Per chi non conoscesse la convenzione di Marpol, si tratta di un accordo internazionale per ridurre al minimo l’inquinamento marino. Mira principalmente ad evitare la dispersione di rifiuti tossici, non biodegradabili o altamente inquinanti, ma comprende in realtà qualsiasi sostanza che non sia acqua e sale. Per quanto riguarda i rifiuti organici in piccole quantità, si possono gettare in acqua ad almeno dodici miglia dalla costa. Se uno si prende la briga di fare a pezzetti i rifiuti in modo che si decompongano in fretta, tre miglia sono il minimo necessario. È una convenzione, non una condanna, sarebbe già un miracolo se venisse rispettata così com’è.
Con i passaporti timbrati, siamo liberi di visitare le Fiji per quattro mesi. Fuori dalla porta però, c’è la polizia che ci aspetta. “Chi di voi si chiama Ernesta?” Il mio compare strabuzza gli occhi, non sapendo che cosa pensare. Dalle prime parole del poliziotto, capisce al volo che sua mamma deve aver chiamato la polizia fijiana per avere notizie. La storia completa è più complessa di così, perché la polizia neozelandese deve avere ricevuto in qualche modo il nostro pan pan, allertando la polizia fijiana e anche i genitori di Ernests, che poi non hanno avuto ulteriori notizie per un giorno e mezzo. Ovviamente hanno contattato la polizia per sapere che ne fosse stato di Valiant e del suo equipaggio. Anche se l’altra notte se l’è vista brutta, Ernest è più vivo che mai. Manda subito un messaggio a casa per fare sapere di essere sano e salvo.

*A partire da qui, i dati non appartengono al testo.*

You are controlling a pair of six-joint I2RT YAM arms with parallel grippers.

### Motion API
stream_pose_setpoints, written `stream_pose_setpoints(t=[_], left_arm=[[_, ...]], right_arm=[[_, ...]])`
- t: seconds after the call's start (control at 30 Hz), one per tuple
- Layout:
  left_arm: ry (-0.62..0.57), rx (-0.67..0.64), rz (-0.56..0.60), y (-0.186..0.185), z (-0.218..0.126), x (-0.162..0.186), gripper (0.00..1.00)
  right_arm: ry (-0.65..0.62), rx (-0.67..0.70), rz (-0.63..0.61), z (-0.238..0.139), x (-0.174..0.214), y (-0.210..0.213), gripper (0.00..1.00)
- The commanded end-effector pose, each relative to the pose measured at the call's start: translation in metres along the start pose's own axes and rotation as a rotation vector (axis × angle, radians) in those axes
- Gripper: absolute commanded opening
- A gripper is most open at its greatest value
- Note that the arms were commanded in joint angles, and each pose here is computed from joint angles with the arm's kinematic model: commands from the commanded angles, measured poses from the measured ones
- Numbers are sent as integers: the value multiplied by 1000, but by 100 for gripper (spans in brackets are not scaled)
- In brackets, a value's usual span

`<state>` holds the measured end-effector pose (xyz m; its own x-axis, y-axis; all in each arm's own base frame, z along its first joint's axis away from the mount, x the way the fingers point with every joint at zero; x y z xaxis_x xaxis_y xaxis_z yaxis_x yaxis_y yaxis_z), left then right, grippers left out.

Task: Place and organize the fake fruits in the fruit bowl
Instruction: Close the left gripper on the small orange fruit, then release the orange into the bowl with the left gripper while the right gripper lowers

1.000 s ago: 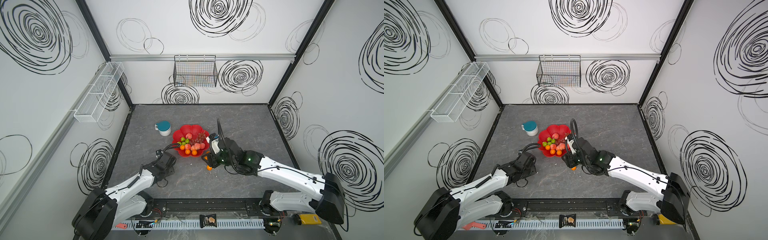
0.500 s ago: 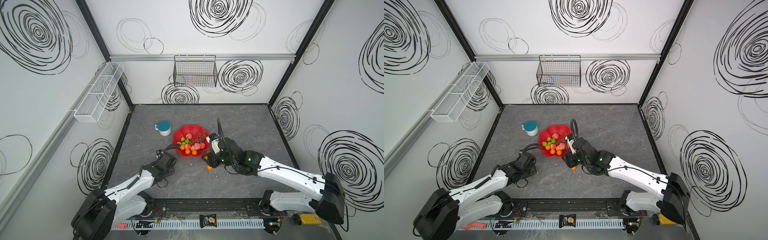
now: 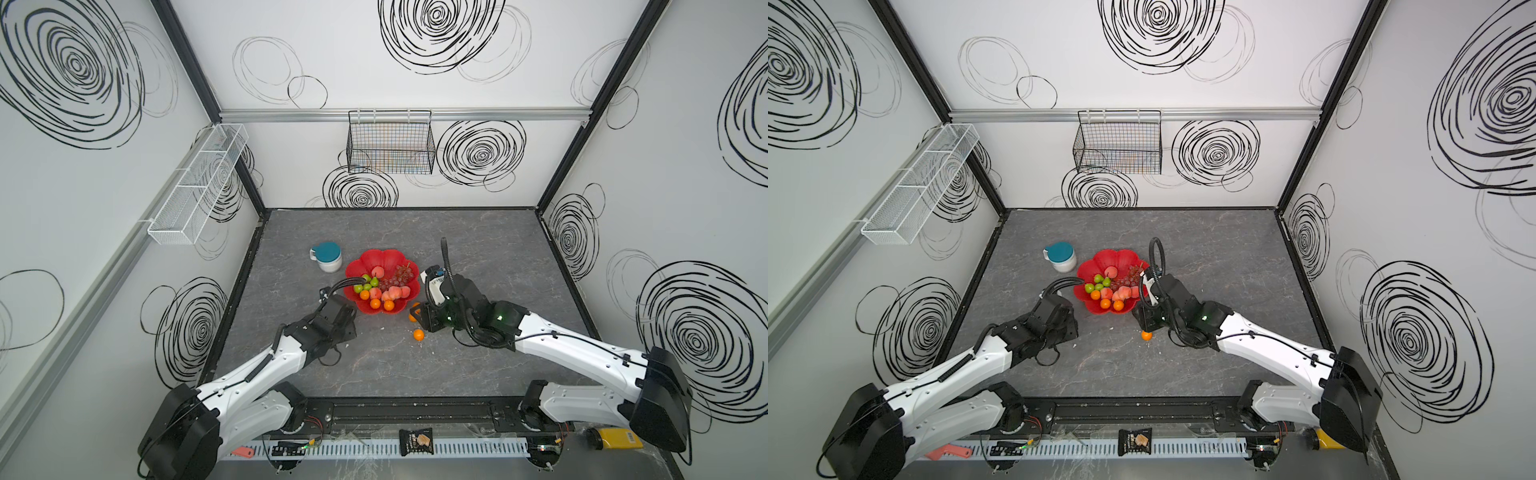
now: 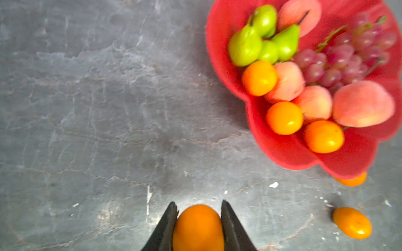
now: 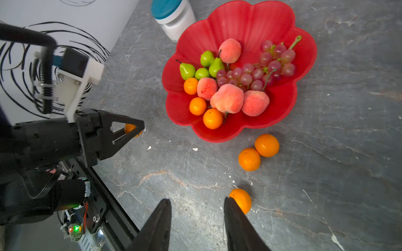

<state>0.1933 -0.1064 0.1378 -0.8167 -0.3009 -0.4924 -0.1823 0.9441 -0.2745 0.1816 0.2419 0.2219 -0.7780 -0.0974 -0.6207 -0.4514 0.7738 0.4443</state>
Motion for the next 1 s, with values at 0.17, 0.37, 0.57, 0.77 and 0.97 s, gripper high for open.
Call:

Abbiamo ancora un’ultima formalità da sbrigare, l’ufficiale di biosicurezza salirà a bordo per ispezionare la barca e prendere in consegna i sacchi del pattume e il miele. Ho lasciato il telefono in barca, così sono l’unico dell’equipaggio a godersi la scena, insieme al capitano. Il nostro amico sale a bordo, infila i barattoli di miele in un sacco, poi apre il frigo e controlla il contenuto. Alcune salse, verdure vecchie, sgombro affumicato e formaggio. “È ancora in buone condizioni il formaggio?”
“Sì sì, eccome.”
“Posso averne una fetta per controllare?”
Charlotte taglia una larga fetta dal nostro blocco di cheddar neozelandese. Il nostro ospite ne assaggia un angolino, assaporandolo bene, e aggiunge: “Il formaggio è a posto, potreste avvolgere la fetta nella pellicola? Adoro il formaggio.” Charlotte, con gran classe, non solo gli impacchetta il formaggio, ma gli offre anche il formaggio affumicato ricevuto da Ben a Opua.
Vi lascio immaginare quante risate ci siamo fatti in seguito, raccontando la storia di questo ufficiale così zelante da assicurarsi che il formaggio fosse davvero commestibile. Avreste dovuto vedere la sua faccia quando gli abbiamo regalato il formaggio affumicato.